This Open-Source TTS App Sounds Scary Good (And It’s Free)
Source: YouTube — Dave Swift, published 2026-03-20 Link: https://www.youtube.com/watch?v=kqxqjRsdD5E
Summary
Dave Swift demos VoiceBox, a free and open-source text-to-speech application running entirely locally. No cloud, no subscriptions, no email signup. Runs on Mac, Windows, and Linux with an API for automation integration. Positioned as the open-source alternative to ElevenLabs.
Key Features
- Multiple TTS models: Qwen-3 (higher audio quality, best overall) and Chatterbox (lower quality but supports slash-command effects: laugh, chuckle, gasp, cough, sigh, groan, sniff, shush, clear throat)
- Voice cloning: Record ~30 seconds of audio → VoiceBox creates a voice profile that generates speech in your voice. Requires reference text paired with recording.
- Sound effects/presets: Built-in presets (robotic, radio, echo chamber, deep voice).

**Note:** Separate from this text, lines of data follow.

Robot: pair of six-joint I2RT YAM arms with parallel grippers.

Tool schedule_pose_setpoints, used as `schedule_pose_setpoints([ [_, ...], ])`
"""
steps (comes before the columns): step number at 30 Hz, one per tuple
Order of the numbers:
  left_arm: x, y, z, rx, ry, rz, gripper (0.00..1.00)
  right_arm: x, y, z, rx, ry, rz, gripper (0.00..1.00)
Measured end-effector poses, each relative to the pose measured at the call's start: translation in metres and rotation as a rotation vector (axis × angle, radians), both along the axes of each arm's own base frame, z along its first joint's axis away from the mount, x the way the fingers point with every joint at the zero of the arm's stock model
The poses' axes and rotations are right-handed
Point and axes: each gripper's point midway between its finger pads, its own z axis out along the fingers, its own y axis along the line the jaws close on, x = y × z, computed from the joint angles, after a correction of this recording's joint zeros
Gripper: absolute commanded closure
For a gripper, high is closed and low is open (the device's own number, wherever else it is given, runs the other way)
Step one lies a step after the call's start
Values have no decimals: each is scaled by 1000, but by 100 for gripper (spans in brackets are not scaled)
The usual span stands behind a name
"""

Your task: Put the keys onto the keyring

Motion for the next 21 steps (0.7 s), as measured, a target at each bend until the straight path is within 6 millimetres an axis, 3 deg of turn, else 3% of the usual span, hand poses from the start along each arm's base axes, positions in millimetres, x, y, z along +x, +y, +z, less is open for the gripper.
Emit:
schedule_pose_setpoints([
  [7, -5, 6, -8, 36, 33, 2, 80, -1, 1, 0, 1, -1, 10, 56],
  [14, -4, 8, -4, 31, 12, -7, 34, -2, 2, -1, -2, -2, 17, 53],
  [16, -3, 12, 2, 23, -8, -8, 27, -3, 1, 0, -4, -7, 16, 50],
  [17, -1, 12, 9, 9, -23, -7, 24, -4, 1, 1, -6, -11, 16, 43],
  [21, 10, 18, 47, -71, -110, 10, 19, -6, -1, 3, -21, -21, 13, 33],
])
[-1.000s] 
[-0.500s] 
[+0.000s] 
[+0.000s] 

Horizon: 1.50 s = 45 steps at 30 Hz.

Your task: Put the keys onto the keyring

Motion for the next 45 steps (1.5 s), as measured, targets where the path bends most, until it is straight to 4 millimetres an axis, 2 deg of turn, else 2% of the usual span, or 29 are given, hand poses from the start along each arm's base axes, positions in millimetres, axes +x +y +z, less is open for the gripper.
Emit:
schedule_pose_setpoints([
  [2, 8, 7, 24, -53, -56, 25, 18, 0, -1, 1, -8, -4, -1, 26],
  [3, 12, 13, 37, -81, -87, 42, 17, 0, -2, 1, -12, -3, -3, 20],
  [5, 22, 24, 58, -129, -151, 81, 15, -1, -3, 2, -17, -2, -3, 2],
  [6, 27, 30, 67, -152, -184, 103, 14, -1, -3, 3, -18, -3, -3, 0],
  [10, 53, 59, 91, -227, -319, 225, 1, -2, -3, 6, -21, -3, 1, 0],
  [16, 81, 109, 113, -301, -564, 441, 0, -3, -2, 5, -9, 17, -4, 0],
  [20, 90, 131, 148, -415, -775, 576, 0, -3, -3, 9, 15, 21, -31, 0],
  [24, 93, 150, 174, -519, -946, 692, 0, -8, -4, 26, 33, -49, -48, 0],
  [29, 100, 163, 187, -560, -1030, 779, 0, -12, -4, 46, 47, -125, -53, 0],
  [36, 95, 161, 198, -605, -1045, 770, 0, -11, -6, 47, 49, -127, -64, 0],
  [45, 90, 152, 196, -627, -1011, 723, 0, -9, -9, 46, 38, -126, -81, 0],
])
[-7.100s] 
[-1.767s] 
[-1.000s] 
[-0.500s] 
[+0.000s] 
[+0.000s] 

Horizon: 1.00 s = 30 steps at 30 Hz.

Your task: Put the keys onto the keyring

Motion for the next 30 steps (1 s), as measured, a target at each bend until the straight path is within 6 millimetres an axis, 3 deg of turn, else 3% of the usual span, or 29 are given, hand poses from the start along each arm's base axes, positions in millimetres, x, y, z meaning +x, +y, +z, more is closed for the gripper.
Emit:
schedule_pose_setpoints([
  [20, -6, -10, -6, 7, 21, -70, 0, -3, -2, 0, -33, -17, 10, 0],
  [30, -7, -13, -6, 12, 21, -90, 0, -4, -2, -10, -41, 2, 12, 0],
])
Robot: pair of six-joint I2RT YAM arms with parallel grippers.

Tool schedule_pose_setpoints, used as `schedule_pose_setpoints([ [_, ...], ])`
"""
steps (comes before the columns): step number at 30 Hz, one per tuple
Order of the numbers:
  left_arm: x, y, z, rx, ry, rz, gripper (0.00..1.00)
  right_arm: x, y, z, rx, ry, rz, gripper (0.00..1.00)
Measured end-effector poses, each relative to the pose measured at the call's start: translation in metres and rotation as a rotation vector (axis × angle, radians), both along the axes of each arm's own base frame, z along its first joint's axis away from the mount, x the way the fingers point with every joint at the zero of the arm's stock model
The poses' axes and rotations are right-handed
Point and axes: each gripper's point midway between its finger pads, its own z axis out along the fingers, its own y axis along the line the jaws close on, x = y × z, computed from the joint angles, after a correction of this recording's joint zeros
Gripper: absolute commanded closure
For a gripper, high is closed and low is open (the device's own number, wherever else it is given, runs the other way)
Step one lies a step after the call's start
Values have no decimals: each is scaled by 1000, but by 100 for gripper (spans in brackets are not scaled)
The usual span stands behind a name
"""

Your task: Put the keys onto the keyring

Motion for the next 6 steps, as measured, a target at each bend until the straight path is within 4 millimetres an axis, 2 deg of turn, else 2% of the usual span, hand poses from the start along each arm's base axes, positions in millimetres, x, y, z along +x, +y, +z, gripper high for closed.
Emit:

Effects are combinations of filters: chorus/flanger, EQ, compression, reverb, delay, pitch shifter. Custom preset saving is currently bugged.
- Stories: Organizational feature for longer-form content — folder-like system for grouping and managing generated audio.
- API: Local server with network access option. Enables automation integration.
Hardware Considerations
Runs on Apple Silicon (M4 Max demonstrated), but speed depends on local hardware. Models in 7B range run well on capable machines.
Security Note
Dave raises the voice cloning security concern: current quality isn’t good enough to fool family members, but give it a year. Recommends setting up verbal passwords with loved ones as a precaution against voice spoofing.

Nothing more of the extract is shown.